0

I need to get bitcoin price from https://coinmarketcap.com/currencies/bitcoin/ using Html Agility Pack. I am using this example which works fine:

var html = @"http://html-agility-pack.net/";
HtmlWeb web = new HtmlWeb();
var htmlDoc = web.Load(html);
var node = htmlDoc.DocumentNode.SelectSingleNode("//head/title");
Console.WriteLine("Node Name: " + node.Name + "\n" + node.OuterHtml);   

The XPath is: //*[@id="__next"]/div/div[1]/div[2]/div/div[1]/div[2]/div/div[2]/div[1]/div

The HTML:

<div class="priceValue "><span>$17,162.42</span></div>

I have tried code below, but it returns "Object reference not set to an instance of an object":

var html = @"https://coinmarketcap.com/currencies/bitcoin/";
HtmlWeb web = new HtmlWeb();
var htmlDoc = web.Load(html);
var node = htmlDoc.DocumentNode.SelectSingleNode("//div[@class='priceValue']/span");
Console.WriteLine("Node Name: " + node.Name + "\n" + node.InnerText);`
Stefan Wuebbe
  • 2,109
  • 5
  • 17
  • 28
  • 1
    Does this answer your question? [What is a NullReferenceException, and how do I fix it?](https://stackoverflow.com/questions/4660142/what-is-a-nullreferenceexception-and-how-do-i-fix-it) –  Dec 10 '22 at 10:56
  • 1
    Side note: It is important to remember that HtmlAgilityPack is **NOT** like a web browser. It does **NOT** execute javascript or wasm. Therefore, it might not be really useful to use a real web browser (like Firefox or Chrome) to inspect the page structure you want to process, as you can't tell whether the page structure you see there in the web browser inspector has been dynamically created/altered by some javascript/wasm script. (In other words, the HTML structure you see in a web browser inspector might not be the actual orignal source html as provided by the web server.) –  Dec 10 '22 at 11:02
  • While this wouldn't use `HtmlWeb()`, wouldn't a more preferred solution be to use [the API](https://coinmarketcap.com/api/) provided by the website in question? – Juris Dec 10 '22 at 17:16

1 Answers1

0

TLDR:

  1. You need to tell HtmlWeb to decompress the response (or use a proper HTTP client)
  2. You need to fix the XPath selector

Obviously the SelectSingleNode() call returns null because it can't find the node.

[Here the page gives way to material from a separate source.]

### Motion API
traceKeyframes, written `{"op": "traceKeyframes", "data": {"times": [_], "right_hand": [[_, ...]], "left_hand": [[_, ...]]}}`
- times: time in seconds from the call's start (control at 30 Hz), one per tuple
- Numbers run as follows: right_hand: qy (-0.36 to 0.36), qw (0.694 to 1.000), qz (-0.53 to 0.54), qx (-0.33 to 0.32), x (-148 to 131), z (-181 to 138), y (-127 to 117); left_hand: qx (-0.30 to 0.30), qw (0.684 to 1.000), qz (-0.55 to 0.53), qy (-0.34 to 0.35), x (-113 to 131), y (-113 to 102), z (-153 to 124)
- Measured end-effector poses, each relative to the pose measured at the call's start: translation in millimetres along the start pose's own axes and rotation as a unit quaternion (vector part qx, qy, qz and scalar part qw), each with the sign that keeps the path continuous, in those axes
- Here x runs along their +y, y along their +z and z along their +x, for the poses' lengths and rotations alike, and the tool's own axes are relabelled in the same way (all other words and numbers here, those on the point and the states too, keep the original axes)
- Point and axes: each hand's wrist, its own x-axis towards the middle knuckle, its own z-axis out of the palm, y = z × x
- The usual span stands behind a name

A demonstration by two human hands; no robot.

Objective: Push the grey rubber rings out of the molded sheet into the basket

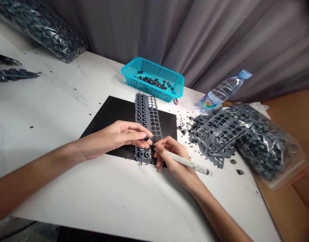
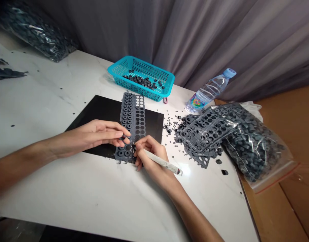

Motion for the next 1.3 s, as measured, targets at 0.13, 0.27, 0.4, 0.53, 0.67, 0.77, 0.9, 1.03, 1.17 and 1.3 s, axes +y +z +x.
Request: {"op": "traceKeyframes", "data": {"times": [0.13, 0.27, 0.4, 0.53, 0.67, 0.77, 0.9, 1.03, 1.17, 1.3], "right_hand": [[-0.003, 1.000, -0.008, -0.008, -1.3, -0.5, -0.6], [0.000, 1.000, -0.012, -0.014, -3.4, -0.2, 0.5], [-0.015, 1.000, -0.015, -0.006, -3.9, -1.2, 1.5], [-0.106, 0.987, -0.115, 0.045, -7.7, -4.8, -0.4], [-0.182, 0.952, -0.242, 0.055, -13.8, -6.6, -2.2], [-0.245, 0.930, -0.273, 0.035, -16.6, -4.7, 0.7], [-0.280, 0.918, -0.281, 0.022, -19.1, -1.0, 1.8], [-0.267, 0.891, -0.342, 0.132, -23.6, 3.7, -22.5], [-0.225, 0.830, -0.453, 0.234, -25.1, 7.4, -65.8], [-0.167, 0.812, -0.516, 0.216, -23.5, 5.1, -90.7]], "left_hand": [[-0.031, 0.999, -0.029, -0.027, -3.0, 3.6, 0.3], [-0.053, 0.997, -0.049, -0.026, -6.0, 5.2, 1.8], [-0.060, 0.996, -0.060, -0.029, -7.2, 5.6, 2.4], [-0.052, 0.995, -0.071, -0.039, -8.2, 6.5, 1.4], [-0.056, 0.995, -0.079, -0.036, -9.0, 8.3, 0.8], [-0.064, 0.995, -0.069, -0.033, -8.7, 10.7, 1.0], [-0.069, 0.996, -0.042, -0.038, -7.9, 14.8, 1.6], [-0.014, 0.993, 0.101, 0.059, -8.5, 9.6, 2.1], [0.012, 0.925, 0.338, 0.170, -10.1, -7.8, 1.7], [-0.039, 0.902, 0.388, 0.184, -10.5, -17.0, -0.5]]}}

In cases like this it is helpful to inspect the loaded HTML. You can do this by getting the value of htmlDoc.DocumentNode.InnerHtml. I tried this and the "HTML" produced was gibberish.

The reason is that HtmlWeb doesn't decompress by default the response it gets. See this github issue for details. I don't think you would have this problem if you used a proper HTTP client (like this one), or if the HtmlAgilityPack devs were more proactive.

If you insist on using HtmlWeb, your code should look like this:

const string html = @"https://coinmarketcap.com/currencies/bitcoin/";
        
var web = new HtmlWeb
{
    AutomaticDecompression = DecompressionMethods.GZip
};
HtmlDocument doc = web.Load(html);

HtmlNode node = doc.DocumentNode.SelectSingleNode("//div[@class='priceValue ']/span");

Notice that the class for the element you are looking for is actually priceValue (with a space character in the end) and there is another div with a class of priceValue in the page. This is another issue however and you should eventually be able to find a more robust selector. Maybe something like this:

HtmlNode node = doc.DocumentNode.SelectSingleNode("//div[contains(@class, 'priceSection')]//div[contains(@class, 'priceValue')]/span");
Asotos
  • 995
  • 11
  • 14